By Ellie Noad

“As a Muslim, you have to work twice as hard and never make any mistakes as you know they’ll be magnified.”—Ramsha Hanif, HuffPost UK.

According to research on religion in the NHS, the majority of the NHS workforce is ‘minority groups who are religiously affiliated’, yet religious discrimination is rife within the workplace. Muslims face religious discrimination significantly more than any other group in the NHS workforce, at 36%.

Islamophobia is very much alive in the NHS, but it is not just from racist and ignorant patients. A large portion of it stems from systemic and deep-rooted discrimination at the hands of other colleagues and NHS officials. 
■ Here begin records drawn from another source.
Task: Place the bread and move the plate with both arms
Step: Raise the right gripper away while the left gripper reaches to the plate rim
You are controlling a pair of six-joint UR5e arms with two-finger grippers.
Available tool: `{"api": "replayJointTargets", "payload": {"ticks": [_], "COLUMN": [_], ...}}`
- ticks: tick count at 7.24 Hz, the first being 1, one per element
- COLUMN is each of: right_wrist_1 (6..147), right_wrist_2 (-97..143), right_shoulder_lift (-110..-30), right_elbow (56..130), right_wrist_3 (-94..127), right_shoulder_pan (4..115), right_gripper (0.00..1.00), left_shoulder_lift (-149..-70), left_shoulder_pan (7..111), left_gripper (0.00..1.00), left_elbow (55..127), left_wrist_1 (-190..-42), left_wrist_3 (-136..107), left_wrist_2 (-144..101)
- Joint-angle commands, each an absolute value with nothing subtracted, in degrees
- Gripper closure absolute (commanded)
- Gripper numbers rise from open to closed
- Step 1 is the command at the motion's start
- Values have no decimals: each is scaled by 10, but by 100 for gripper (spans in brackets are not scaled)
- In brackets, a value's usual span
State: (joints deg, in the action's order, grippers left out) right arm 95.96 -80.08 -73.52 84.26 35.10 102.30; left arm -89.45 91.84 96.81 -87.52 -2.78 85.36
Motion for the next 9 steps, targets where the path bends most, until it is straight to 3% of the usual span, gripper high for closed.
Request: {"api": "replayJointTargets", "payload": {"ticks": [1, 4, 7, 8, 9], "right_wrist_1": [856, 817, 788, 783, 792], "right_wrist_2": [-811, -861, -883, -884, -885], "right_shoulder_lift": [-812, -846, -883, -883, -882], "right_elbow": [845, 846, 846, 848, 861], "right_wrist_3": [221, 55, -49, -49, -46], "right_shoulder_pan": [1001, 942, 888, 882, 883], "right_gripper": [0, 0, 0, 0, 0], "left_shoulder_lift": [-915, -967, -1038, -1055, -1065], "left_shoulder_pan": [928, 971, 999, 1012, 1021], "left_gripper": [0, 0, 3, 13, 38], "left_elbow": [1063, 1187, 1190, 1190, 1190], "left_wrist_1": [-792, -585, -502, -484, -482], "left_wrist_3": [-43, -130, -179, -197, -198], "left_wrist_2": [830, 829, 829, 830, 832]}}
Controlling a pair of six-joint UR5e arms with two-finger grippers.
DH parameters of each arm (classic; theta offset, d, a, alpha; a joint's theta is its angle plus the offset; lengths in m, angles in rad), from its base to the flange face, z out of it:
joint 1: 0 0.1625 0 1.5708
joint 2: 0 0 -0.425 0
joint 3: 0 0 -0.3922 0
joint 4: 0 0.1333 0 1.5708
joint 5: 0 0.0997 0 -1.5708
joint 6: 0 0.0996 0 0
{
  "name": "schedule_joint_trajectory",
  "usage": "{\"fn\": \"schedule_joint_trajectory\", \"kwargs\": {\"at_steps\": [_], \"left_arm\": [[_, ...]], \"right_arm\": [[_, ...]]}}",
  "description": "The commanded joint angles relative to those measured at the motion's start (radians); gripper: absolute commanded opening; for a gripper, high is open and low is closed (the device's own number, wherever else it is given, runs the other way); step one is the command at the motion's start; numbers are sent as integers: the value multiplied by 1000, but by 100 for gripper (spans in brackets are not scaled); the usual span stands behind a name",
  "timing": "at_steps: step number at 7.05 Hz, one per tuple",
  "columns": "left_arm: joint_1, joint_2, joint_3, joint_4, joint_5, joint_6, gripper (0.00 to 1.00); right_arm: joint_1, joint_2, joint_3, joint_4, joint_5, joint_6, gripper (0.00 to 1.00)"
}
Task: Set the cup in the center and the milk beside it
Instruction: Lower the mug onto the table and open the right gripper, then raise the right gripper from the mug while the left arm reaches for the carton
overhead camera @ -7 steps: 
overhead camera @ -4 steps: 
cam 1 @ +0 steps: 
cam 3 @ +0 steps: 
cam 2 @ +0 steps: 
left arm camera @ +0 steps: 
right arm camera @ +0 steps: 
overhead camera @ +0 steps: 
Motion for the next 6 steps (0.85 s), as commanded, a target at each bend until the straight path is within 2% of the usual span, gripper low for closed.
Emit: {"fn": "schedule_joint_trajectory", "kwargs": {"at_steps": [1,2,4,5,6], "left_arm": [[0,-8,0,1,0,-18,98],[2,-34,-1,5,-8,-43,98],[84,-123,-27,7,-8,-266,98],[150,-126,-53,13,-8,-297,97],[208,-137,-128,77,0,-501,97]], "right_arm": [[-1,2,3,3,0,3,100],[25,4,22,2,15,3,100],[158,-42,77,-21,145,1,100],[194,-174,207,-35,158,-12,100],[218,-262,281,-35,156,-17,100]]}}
Muslim healthcare professionals face a myriad of issues in the NHS because of their religion, but Muslim women in particular face the brunt of the discrimination. The hijab is one of the clearest indicators of religion, and therefore a target of abuse from small-minded individuals. 94% of Muslim women consider the headscarf to be important to their religion and yet over half of these women, at 52%, have faced issues when wearing it in this profession. Staff in senior positions often exert their power over Muslim women by enforcing ‘dress codes’, where there have been cases of forcing women to remove their hijab or they won’t be allowed to enter the theatre. Therefore, unnecessarily forcing them to choose between their religion or career, despite meeting all the correct hygiene standards for surgery. 

Alcohol is used as another means to discriminate against Muslims working in the NHS. Alcohol is considered haram (forbidden) in Islam and is taken very seriously, with many majority Muslim countries actually having law-enforced prohibitions—Libya, Somalia, and Afghanistan to name a few. Yet, within the NHS it has been considered somewhat of a ‘social glue’. If you don’t participate in these social outings centered around alcohol, you are practically ostracised and say goodbye to any chance of a career progression. Even awards events and parties hosted within the profession are often hosted at places like bars, where alcohol is a focal point, making Muslims conflicted on whether they should attend or not. Do you attend and potentially disregard your religion and culture, or do you miss out on the inevitable bonding between colleagues, leading to career progression? 

It seems if you want to progress or further your career in the NHS as a Muslim, you have to compromise your religion and culture in order to do so. However, it is not only religious headwear, and alcohol consumption that stops this progression. It is also the systemic islamophobia in place by majority white (non-Muslim) senior and managerial roles, even in HR. Complaints are often brushed under the carpet so much so that most people do not make official complaints due to fear of ‘being blacklisted for whistleblowing, which in turn would jeopardize their careers’. When the person you report this discrimination is also the person managing your career progression, then it’s a very slippery slope. A slope meaning that 57% of Muslim NHS workers feel that this discrimination has held them back in career progression.

Actions definitely speak louder than words when you read that three of the NHS core values include: Respect and dignity, Compassion and Everyone counts. Yet 43% of Muslim NHS workers have considered leaving their jobs due to the sheer abuse they face, which seems quite contradictory to saying ‘Everyone Counts’. Everyone doesn’t count when a Muslim worker is forced to do their job and care for a patient who is hurling abuse at them. Not only this, they have to deal with constant gaslighting disguised as workplace ‘banter’, including references to ISIS, terrorism, trying to force them to eat bacon and other various racial slurs. 

Islamophobia, or any kind of discrimination, in the NHS, is vile and unacceptable. No one should ever be discriminated against because of their religion, race, or sexuality and especially not in the workplace. In order for Muslim NHS workers to feel safe at work and progress in their careers, there is a clear need for reform. The NHS should challenge this hatred and not allow for this to happen, whether it be from patients or colleagues. 

Ellie Noad is a placement year English Literature student at the University of Surrey.